By Akinyi Lynn | September 17th 2020 at 01:11:28 GMT +0300

The International Day of Democracy (IDD) is observed every year on September 15, with the purpose of promoting and upholding the principle of democracy.

It is meant to strengthen and consolidate democracy by allowing people to participate in democracy, and respecting their rights and freedoms.

Democracy provides the natural environment for the protection and effective realisation of human rights. Democracy is built on inclusion, equal treatment and participation, and it is a fundamental building block for peace, sustainable development and human rights.

The theme for IDD 2020 is “Covid-19: A spotlight on democracy”.

In Kenya, democracy has faced several challenges amid the coronavirus pandemic, one of them being police brutality. According to the Independent Policing Oversight Authority (IPOA), by June 5, police officers were involved in the killing of 15 people while enforcing the dusk-to-dawn curfew.

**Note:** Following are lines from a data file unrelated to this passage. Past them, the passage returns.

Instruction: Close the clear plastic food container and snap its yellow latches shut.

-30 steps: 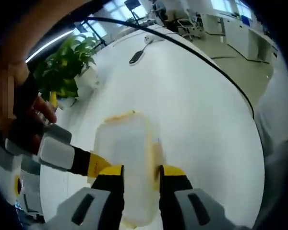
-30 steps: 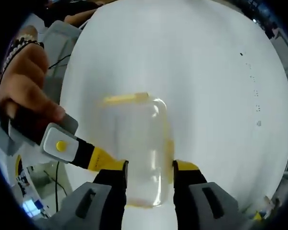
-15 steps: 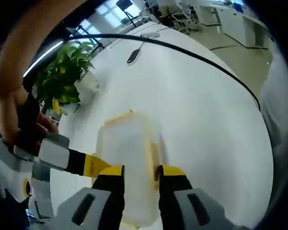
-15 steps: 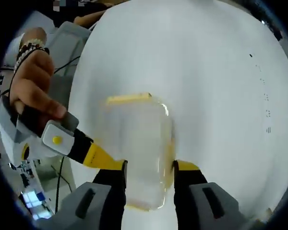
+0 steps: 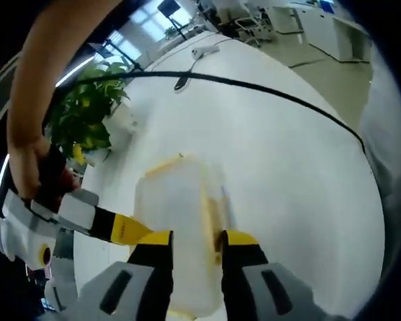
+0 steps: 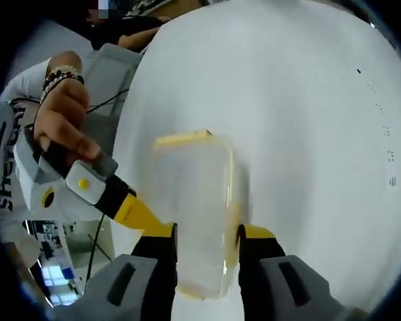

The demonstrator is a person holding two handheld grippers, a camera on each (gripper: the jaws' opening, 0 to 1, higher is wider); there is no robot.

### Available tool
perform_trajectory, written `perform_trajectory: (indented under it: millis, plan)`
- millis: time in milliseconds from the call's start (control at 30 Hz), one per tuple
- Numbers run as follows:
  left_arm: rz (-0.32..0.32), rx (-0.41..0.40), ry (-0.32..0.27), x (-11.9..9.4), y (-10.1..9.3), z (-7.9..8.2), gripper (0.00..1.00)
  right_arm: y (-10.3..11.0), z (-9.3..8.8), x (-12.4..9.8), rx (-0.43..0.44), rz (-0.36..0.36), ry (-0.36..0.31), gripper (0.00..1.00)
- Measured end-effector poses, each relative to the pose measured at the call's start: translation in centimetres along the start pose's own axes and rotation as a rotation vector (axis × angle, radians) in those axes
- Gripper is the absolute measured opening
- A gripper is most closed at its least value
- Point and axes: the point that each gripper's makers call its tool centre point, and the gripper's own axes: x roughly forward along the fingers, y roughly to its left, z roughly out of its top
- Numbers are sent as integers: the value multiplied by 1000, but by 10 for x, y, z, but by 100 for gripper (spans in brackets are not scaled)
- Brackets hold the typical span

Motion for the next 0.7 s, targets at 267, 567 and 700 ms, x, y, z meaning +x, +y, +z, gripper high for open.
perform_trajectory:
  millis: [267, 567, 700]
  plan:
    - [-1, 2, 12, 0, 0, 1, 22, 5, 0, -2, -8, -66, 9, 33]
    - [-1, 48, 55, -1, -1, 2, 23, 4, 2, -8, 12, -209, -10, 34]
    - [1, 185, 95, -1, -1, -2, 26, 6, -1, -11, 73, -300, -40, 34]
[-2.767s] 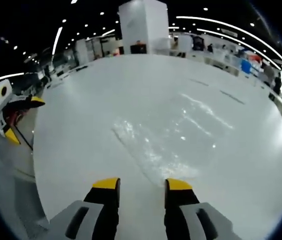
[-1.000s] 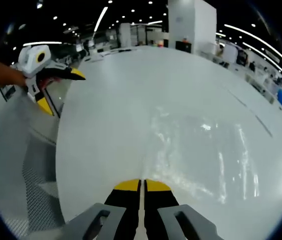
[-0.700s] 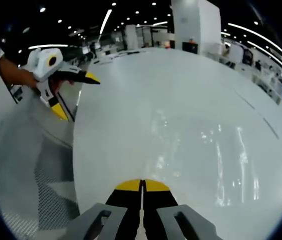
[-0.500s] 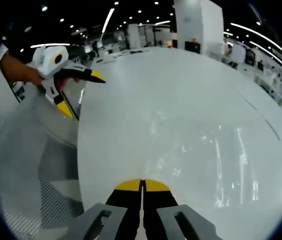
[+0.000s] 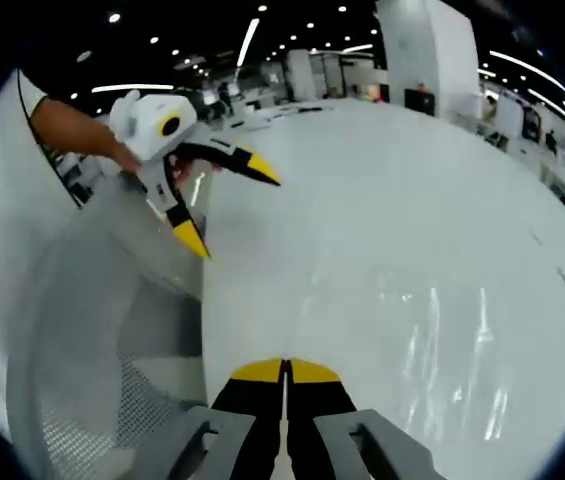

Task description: Open the resealable bag by pulling the two sides of the seal apart until the entire bag opening is separated and visibly accessible.

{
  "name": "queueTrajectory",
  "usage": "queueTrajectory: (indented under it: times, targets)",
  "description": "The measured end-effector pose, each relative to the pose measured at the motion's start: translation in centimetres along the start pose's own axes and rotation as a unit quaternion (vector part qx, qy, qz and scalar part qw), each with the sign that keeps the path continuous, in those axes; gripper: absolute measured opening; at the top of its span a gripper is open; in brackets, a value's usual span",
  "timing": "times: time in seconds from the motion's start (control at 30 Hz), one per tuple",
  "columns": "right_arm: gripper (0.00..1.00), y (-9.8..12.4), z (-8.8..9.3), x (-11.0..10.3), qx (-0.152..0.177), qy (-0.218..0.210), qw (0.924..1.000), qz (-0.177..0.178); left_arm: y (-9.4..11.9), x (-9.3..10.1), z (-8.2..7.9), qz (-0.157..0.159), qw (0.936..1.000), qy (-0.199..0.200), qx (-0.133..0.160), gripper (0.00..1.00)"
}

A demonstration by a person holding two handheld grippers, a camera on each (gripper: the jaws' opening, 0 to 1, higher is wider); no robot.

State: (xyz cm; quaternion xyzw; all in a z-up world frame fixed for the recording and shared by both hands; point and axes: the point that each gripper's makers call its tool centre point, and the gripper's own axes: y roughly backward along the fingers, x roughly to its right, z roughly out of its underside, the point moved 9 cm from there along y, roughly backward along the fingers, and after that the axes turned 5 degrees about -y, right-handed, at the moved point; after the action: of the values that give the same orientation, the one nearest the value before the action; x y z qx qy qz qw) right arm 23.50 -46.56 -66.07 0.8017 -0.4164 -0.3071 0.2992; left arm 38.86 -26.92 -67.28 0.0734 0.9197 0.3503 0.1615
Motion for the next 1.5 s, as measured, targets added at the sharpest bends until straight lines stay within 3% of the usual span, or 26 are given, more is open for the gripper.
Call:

The police, without apparent justification, shot and beat people at markets or some returning home from work, even before the daily start of the curfew. In Mombasa for example, on March 27, more than two hours before the curfew took effect, police teargassed crowds lining up to board a ferry back home from work, beating them with batons and gun butts, kicking, slapping and forcing them to huddle together or lie on top of each other. It was shocking that people were losing lives and livelihoods while supposedly being protected from infection.

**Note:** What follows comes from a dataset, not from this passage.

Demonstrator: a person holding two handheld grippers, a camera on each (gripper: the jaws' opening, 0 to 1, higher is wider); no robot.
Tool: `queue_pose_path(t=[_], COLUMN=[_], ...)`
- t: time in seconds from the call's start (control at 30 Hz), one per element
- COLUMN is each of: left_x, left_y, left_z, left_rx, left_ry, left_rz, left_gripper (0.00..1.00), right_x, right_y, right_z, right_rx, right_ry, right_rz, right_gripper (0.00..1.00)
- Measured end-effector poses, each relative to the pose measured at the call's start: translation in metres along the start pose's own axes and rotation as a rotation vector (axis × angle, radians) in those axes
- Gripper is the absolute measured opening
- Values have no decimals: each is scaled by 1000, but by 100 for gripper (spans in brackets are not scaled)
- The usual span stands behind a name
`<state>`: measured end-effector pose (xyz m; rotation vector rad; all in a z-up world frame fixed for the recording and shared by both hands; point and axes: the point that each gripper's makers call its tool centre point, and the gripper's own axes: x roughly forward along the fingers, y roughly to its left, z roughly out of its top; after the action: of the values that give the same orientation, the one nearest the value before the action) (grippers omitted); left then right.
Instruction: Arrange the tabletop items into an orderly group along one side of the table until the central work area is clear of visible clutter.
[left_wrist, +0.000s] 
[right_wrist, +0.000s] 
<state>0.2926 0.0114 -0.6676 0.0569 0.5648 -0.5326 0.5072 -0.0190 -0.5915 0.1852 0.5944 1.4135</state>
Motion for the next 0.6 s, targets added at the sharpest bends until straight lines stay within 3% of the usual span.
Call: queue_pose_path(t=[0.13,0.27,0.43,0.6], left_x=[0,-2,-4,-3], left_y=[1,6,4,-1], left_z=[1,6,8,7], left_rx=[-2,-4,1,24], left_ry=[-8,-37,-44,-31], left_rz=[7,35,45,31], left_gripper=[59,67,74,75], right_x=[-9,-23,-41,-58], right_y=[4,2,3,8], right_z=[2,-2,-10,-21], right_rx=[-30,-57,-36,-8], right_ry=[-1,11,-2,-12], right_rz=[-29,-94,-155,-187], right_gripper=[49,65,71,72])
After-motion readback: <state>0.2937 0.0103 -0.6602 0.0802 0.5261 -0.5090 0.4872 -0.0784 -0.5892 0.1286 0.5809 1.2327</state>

The brutality exhibited by Kenya police is as a result of a number of factors, including its beginning under British colonial rule, poor recruitment policies, corruption and poor accountability for police actions. Under the British colonial government, the role of the police was to protect the interest of the administration but not to serve the interest of the public.

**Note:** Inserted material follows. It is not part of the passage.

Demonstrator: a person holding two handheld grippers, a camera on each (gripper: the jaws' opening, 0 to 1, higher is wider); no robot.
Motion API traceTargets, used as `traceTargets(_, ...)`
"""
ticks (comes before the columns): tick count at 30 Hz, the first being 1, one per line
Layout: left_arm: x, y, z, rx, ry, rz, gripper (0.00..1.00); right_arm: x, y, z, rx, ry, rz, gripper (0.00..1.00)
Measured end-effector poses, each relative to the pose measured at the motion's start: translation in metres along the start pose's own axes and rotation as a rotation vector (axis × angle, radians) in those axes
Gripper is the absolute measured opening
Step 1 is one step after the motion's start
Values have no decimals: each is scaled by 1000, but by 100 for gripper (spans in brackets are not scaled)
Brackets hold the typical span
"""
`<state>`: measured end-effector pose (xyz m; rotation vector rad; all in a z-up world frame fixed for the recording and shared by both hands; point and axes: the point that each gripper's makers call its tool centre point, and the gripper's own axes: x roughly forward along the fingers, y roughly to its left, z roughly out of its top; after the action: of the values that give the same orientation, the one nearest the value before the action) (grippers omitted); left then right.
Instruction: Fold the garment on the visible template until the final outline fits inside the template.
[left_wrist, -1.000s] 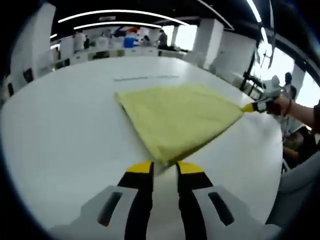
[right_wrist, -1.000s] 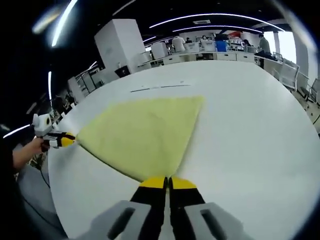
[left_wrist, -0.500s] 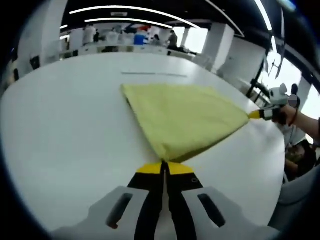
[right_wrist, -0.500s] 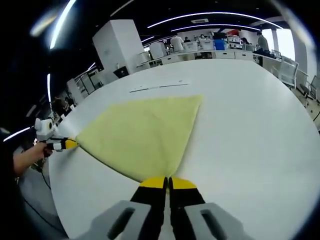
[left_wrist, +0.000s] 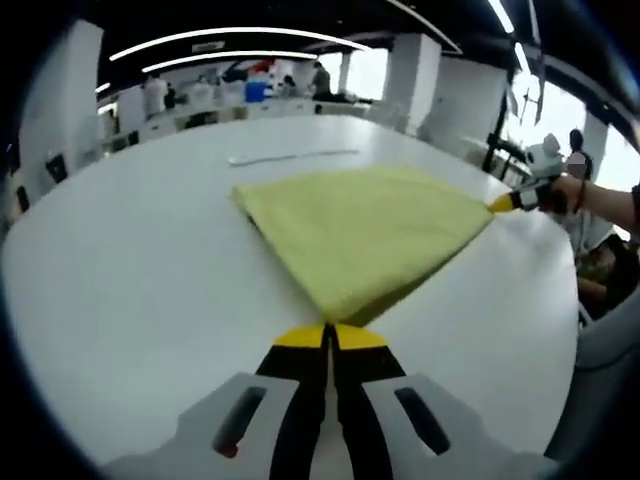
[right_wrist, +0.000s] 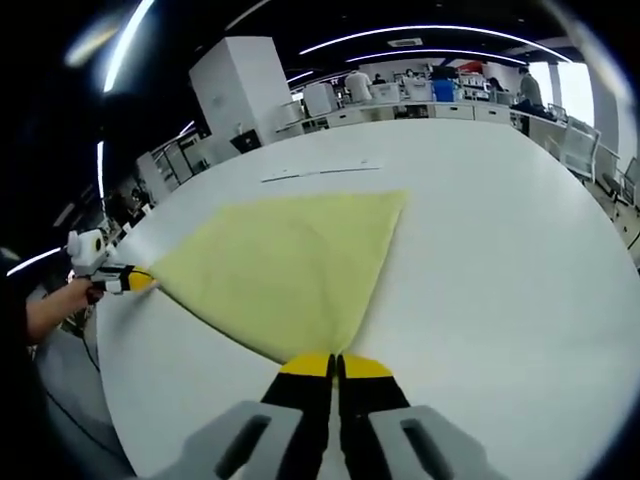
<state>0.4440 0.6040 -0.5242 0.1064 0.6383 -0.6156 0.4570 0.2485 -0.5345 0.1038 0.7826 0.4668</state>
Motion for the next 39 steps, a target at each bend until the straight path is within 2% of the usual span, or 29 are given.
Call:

This is why successive presidents have been using the police to advance own interests and suppress the public. This should not be the case. The main role of police is to prevent, control, detect and investigate crimes.

But in practice, the Police Service members act more like a paramilitary unit trained to deal with conflict and serious disorder. Another factor that contributes to violent behaviour is the recruitment process.

Corruption, tribalism, nepotism and professional misconduct are part of the process. Apart from physical fitness, no attention is paid to their mental and emotional state. It is unclear what training they receive but judging from their behaviours, it is a failure and should be rectified.

Kenya police is also known to be one of the most corrupt public institutions. The corruption is not simply a problem of the lower ranks, it can be found at all levels of the police organisation. This points to larger systematic problems caused by absence of checks and balances and fragile institutions. This means it is hard to hold them accountable for their actions.

This is the reason why they operate with impunity because they know they will get away with it. Abraham Lincoln said, democracy is a government of, by and for the people. Kenya cannot be a democratic state if the police continue brutalising citizens and behaving like “gods”.

These acts of impunity have to stop. Kenya will be a great nation only when the police will change from being a force to being a service unit.